According to CoreLogic’s most recent Homeowner Equity Report, U.S. homeowners with mortgages saw their equity grow by 29.3% year over year in fourth-quarter 2021, an average gain of $55,300 per borrower.
Collectively, these homeowners (whose assets account for approximately 63% of all residential properties in the U.S.), gained more than $3.2 trillion in equity on a year-over-year basis. Homeowners in Western states saw the largest equity gains by dollar value, led by those in Hawaii ($128,000 gained since Q4 2020), California ($117,000) and Washington ($95,000).
Homeowners nationwide have enjoyed an extended period of rising equity due to the ongoing growth of home prices. In Q4 2021, nationwide home prices climbed by 18% yearly, up from the 8% growth logged in Q4 2020, per CoreLogic.
“Home prices rose 18% during 2021 in the CoreLogic Home Price Index, the largest annual gain recorded in its 45-year history, generating a big increase in home equity wealth,” said Frank Nothaft, the company’s chief economist. “For low- and moderate-income homeowners, home equity has historically been a major source of wealth.”
Burgeoning property prices also have helped push down the number of homeowners with negative equity (borrowers who owe more on their mortgages than their homes are currently worth). Only 1.1 million homeowners nationwide (or 2.8% of all mortgaged properties) are currently underwater, the lowest level in more than 12 years, according to CoreLogic. The number of homes with negative equity was down 3% on a quarterly basis and down 24.9% year over year.
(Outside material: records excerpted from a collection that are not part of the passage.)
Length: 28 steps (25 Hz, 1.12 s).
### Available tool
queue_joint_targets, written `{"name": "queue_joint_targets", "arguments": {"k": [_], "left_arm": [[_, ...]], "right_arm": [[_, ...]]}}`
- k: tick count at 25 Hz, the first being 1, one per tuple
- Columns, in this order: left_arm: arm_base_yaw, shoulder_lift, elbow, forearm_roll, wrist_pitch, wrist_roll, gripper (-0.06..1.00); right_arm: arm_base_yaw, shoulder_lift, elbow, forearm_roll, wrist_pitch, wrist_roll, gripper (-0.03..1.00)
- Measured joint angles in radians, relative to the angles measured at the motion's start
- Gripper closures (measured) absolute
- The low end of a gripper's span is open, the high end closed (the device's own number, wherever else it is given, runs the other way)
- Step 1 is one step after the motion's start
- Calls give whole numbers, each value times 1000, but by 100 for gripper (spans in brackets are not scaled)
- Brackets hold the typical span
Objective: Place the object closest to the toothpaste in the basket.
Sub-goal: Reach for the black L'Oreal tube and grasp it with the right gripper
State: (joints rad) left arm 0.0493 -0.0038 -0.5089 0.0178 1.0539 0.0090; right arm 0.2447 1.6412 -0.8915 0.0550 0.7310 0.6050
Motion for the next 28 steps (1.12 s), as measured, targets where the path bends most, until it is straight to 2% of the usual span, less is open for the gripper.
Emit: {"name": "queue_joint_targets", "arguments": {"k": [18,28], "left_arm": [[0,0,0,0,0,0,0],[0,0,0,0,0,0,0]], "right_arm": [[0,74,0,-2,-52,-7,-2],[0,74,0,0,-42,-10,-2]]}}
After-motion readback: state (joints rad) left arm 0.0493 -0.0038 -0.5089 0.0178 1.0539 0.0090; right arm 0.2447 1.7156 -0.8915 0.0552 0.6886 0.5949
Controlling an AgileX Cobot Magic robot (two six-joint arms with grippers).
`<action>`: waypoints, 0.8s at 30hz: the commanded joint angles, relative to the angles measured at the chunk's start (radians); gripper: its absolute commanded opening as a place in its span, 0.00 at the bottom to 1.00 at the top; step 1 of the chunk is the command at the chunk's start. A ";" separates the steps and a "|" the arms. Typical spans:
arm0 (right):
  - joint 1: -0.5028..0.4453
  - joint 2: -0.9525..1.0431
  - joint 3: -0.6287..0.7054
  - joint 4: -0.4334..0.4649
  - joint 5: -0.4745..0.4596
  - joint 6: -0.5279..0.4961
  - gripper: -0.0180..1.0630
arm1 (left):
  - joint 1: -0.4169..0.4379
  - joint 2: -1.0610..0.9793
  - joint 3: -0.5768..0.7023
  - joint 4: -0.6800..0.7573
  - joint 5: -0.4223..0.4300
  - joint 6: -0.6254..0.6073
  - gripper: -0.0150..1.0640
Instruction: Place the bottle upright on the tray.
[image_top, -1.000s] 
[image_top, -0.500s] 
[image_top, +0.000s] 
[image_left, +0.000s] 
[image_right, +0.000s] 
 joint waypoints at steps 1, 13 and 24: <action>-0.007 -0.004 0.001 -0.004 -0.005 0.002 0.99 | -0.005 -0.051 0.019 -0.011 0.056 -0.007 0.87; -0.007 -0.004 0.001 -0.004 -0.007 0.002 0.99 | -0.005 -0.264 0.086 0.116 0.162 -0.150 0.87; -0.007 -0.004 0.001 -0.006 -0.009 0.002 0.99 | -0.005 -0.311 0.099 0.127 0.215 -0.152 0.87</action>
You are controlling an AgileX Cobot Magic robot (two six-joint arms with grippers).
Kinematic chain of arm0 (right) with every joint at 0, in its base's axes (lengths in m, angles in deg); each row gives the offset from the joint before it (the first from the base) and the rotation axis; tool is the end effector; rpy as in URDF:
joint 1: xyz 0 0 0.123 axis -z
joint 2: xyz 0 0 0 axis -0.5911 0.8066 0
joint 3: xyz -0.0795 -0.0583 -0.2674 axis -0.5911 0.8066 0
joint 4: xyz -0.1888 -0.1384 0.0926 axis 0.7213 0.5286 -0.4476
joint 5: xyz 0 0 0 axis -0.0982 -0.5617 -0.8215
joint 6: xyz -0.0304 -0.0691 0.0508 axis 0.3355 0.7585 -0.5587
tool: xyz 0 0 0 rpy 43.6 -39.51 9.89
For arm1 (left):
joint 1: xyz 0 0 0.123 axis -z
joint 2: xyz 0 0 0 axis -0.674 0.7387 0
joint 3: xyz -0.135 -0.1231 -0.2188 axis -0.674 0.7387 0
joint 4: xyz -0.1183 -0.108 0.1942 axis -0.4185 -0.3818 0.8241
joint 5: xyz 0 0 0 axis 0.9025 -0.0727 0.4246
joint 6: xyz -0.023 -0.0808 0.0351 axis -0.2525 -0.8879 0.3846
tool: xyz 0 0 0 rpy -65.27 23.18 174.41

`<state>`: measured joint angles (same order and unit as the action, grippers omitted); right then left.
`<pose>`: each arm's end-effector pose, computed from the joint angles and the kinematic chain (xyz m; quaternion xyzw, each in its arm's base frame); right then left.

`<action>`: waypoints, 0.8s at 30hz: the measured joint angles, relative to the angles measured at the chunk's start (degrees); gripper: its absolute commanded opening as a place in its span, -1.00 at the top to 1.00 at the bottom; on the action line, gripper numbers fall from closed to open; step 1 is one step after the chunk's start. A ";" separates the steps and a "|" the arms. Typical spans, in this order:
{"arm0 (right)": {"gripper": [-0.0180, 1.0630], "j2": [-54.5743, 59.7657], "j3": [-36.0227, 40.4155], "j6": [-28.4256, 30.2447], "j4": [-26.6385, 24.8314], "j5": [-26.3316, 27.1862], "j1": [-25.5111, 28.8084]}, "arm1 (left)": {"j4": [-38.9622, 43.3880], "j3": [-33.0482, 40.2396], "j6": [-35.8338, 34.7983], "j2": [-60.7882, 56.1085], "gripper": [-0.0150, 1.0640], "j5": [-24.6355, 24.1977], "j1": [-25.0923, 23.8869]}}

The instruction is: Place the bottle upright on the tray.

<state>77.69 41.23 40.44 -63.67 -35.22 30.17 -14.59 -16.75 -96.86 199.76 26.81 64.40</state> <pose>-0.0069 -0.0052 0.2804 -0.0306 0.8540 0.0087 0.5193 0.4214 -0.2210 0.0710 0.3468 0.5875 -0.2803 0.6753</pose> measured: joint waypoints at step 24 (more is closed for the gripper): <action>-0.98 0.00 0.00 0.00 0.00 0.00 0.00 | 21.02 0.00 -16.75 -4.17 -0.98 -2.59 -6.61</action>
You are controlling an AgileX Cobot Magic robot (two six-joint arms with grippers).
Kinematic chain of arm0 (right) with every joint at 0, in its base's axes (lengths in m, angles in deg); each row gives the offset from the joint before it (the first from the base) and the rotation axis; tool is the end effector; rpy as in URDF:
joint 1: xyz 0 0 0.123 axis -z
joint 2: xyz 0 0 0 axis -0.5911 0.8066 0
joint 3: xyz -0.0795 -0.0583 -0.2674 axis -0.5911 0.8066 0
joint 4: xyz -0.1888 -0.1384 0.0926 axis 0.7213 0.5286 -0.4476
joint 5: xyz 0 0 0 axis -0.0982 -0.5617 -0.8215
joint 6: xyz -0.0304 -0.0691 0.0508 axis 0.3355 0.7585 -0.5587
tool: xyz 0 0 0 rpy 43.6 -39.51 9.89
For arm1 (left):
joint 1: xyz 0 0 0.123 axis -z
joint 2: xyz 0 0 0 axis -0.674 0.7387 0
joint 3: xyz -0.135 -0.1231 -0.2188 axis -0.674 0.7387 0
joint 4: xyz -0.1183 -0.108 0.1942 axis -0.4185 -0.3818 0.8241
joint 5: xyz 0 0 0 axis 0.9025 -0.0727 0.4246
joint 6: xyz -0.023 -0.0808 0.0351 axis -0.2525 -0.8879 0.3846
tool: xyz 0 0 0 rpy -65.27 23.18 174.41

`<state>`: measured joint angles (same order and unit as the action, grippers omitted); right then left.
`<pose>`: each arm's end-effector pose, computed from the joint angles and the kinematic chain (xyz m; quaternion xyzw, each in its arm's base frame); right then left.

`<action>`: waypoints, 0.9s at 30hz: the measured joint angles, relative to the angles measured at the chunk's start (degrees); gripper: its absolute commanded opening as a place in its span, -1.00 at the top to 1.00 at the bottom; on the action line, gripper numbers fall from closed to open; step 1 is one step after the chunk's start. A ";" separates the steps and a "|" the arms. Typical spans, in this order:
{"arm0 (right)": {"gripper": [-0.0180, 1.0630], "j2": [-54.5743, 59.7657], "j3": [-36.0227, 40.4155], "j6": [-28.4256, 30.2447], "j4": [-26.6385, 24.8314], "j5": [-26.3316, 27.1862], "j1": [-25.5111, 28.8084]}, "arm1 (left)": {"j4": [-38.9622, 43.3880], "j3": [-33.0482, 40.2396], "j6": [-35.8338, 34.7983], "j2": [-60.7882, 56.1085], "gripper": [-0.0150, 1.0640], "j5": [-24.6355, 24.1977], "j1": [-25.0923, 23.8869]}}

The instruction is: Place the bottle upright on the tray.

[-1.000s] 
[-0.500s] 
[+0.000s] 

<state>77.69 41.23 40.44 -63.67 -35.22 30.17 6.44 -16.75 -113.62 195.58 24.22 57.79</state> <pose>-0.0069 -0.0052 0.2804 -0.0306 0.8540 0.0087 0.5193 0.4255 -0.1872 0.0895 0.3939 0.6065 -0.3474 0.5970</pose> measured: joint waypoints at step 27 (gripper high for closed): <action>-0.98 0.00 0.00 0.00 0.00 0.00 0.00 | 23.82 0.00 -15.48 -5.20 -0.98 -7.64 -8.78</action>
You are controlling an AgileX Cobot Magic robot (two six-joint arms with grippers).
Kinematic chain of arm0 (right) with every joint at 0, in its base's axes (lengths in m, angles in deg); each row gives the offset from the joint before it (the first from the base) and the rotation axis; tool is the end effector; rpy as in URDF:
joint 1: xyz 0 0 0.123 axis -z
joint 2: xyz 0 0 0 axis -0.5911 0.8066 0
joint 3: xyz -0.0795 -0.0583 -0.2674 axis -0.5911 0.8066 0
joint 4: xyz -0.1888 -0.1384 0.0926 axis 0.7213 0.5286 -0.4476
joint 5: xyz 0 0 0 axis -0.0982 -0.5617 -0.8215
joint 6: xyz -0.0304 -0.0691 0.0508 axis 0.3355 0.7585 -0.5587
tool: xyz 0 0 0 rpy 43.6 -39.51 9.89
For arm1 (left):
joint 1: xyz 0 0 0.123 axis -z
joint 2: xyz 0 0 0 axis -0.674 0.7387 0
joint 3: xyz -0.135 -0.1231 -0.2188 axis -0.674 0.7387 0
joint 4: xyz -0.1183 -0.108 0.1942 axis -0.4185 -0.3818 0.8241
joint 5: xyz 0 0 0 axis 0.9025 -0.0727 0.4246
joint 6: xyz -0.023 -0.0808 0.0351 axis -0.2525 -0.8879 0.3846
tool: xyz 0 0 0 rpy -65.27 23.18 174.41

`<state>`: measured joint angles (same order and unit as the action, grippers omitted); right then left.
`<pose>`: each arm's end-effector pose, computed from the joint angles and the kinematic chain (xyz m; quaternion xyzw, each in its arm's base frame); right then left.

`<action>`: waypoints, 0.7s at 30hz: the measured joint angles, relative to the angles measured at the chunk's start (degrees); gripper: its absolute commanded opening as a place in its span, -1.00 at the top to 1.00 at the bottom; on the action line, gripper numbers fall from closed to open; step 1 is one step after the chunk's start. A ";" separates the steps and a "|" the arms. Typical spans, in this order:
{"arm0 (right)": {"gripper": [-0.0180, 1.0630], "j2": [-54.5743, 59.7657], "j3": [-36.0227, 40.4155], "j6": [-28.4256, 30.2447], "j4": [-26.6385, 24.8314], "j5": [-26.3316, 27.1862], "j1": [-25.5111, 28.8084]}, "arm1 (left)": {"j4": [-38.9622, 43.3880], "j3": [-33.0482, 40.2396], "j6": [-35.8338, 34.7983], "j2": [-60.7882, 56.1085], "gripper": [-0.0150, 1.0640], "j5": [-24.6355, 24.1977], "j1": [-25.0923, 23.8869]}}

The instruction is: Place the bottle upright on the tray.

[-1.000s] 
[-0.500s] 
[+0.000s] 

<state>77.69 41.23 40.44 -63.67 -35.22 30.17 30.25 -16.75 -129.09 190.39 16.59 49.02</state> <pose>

CoreLogic’s home-price forecast could spell good news for the owners of thousands of these underwater properties. Because home-price changes affect equity, borrowers with equity positions near the negative equity cutoff are likely to move out of or into negative equity positions as prices shift.
For example, if home prices were to decline by 5%, another 183,000 homeowners would end up with underwater mortgages. But CoreLogic’s current projection calls for home prices to increase by 5% from December 2021 to December 2022, meaning that 141,000 properties would gain enough equity to no longer be considered underwater.